Facebook employees may struggle to get to grips with the old-fashioned packed lunch moving forwards, as free food at the organisation is currently a popular employee benefit. Many employees, according to The Guardian, joke about the ‘Facebook 15’, referring to the pounds of weight gained by staff thanks to the abundance of free foodie treats.
San Francisco is also looking to implement a similar proposal, as city officials suggested a ban on on-site workplace cafeterias on Tuesday 24 July 2018. If the mandate is approved, this would mean city planning laws would be altered to ban workplace canteens in any new developments.
Employers could instead consider giving employees vouchers to buy food from local restaurants, to allow them to still cover the costs of staff meals.
Gwyneth Borden, executive director at restaurant trade group Golden Gate Restaurant Association, told The Guardian: “It’s great we’ve had an amazing economic boom where jobs have located into San Francisco over the past several years, but many of these new jobs come with full-scale kitchen operations that make it difficult for restaurants to have a good lunch business and find [employees].

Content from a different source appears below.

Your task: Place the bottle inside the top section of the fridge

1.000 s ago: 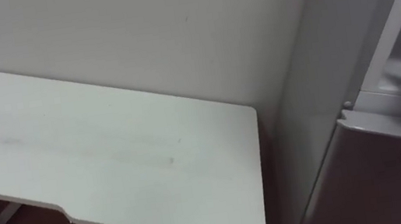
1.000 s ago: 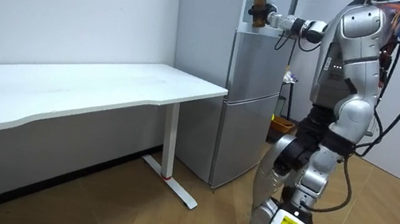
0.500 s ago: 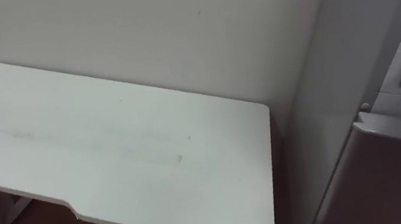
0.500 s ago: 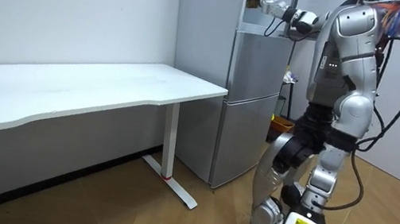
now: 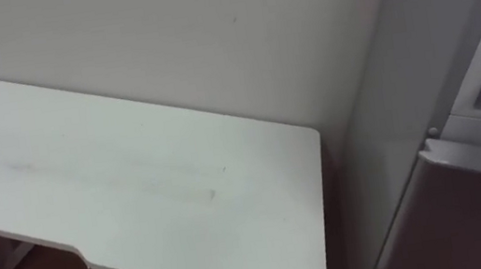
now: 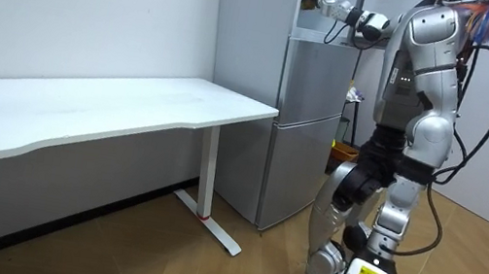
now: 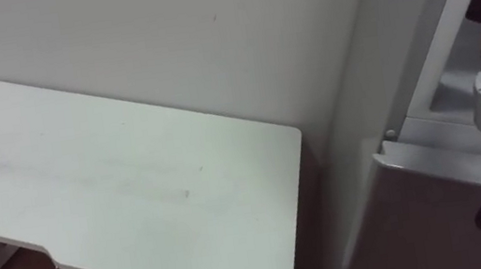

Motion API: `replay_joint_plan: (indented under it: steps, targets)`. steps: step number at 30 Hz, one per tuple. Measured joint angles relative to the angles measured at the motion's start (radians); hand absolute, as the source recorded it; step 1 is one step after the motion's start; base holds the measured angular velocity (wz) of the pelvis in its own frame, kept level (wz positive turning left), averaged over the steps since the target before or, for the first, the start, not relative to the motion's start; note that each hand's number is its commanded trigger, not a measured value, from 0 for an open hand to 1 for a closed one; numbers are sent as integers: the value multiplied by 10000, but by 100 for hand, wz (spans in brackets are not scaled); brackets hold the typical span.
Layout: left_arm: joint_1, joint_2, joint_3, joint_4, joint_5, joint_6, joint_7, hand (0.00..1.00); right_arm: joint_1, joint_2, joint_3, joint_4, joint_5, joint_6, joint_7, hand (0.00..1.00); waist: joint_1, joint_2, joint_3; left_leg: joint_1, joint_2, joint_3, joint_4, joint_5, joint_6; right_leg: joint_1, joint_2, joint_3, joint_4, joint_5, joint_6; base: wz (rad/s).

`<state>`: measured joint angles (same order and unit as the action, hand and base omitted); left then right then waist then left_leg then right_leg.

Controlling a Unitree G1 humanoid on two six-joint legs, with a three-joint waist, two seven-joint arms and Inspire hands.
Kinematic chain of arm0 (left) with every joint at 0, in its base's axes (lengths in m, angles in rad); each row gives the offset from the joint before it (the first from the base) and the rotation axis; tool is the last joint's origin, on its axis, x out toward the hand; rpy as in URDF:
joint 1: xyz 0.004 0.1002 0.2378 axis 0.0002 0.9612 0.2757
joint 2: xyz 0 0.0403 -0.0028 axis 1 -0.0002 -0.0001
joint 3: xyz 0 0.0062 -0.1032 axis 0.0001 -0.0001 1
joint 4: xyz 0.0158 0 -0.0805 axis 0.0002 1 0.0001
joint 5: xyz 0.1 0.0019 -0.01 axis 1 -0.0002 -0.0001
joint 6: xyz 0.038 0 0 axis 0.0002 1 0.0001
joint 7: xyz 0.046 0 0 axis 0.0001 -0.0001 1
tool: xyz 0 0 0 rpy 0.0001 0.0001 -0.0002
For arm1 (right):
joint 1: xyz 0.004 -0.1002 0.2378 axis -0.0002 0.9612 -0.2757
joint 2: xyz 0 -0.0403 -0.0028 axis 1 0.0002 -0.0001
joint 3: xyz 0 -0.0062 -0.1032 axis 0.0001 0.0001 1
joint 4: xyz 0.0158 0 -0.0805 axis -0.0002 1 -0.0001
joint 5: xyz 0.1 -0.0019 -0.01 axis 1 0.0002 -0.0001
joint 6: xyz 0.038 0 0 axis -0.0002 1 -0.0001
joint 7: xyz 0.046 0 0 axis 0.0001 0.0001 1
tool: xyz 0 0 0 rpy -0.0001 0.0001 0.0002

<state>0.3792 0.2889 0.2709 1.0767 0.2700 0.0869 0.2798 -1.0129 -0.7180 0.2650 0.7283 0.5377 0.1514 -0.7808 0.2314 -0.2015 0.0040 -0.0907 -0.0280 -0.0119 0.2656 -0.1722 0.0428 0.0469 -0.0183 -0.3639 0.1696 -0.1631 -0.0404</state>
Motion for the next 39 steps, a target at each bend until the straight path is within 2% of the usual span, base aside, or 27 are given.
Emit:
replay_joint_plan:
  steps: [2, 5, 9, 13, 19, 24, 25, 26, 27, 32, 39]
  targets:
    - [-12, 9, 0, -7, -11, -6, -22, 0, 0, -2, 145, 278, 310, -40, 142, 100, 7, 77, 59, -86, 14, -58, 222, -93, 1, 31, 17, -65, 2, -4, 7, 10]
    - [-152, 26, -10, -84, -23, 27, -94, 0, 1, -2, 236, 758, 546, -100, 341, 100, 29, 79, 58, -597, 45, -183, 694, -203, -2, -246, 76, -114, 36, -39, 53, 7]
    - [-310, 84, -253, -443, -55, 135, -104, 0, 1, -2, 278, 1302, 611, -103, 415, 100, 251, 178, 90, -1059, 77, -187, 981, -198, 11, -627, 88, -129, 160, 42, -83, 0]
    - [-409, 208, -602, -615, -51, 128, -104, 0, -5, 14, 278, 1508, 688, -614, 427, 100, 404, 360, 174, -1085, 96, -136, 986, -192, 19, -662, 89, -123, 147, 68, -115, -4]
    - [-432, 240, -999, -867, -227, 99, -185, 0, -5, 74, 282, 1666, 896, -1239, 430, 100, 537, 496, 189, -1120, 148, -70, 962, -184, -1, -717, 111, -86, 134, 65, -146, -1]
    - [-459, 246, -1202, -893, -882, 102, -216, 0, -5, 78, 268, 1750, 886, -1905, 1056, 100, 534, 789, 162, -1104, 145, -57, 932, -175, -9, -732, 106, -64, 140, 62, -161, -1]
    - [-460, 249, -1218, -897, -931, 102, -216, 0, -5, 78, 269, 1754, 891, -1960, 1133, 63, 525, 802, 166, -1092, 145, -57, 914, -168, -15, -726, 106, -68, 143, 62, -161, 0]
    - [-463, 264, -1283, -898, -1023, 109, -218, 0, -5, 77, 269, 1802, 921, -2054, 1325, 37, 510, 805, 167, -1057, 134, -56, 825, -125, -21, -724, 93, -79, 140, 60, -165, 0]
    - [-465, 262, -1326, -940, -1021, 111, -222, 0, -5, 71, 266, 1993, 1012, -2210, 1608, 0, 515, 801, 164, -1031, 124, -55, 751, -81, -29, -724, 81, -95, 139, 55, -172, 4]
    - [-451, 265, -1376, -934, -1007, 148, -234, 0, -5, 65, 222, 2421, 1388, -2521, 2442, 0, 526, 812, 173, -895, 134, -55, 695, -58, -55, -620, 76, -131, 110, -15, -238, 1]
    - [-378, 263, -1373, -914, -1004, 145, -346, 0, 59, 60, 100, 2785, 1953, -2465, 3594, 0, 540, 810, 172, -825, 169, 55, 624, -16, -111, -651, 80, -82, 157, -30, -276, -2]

“This is not a prohibition on catering or providing free food. Yes, we want the jobs but the whole point is [the city gets] more foot traffic, restaurant and retail patrons and overall vitality in the streets. But if people are bussed in, go to work and never leave the office, the effect isn’t felt.”
Here at Employee Benefits, we rather like the sound of employers opting to provide free food options for their staff. As we’re based in Soho, there are certainly plenty of local eateries we would love to try out in our lunch hour without breaking the bank…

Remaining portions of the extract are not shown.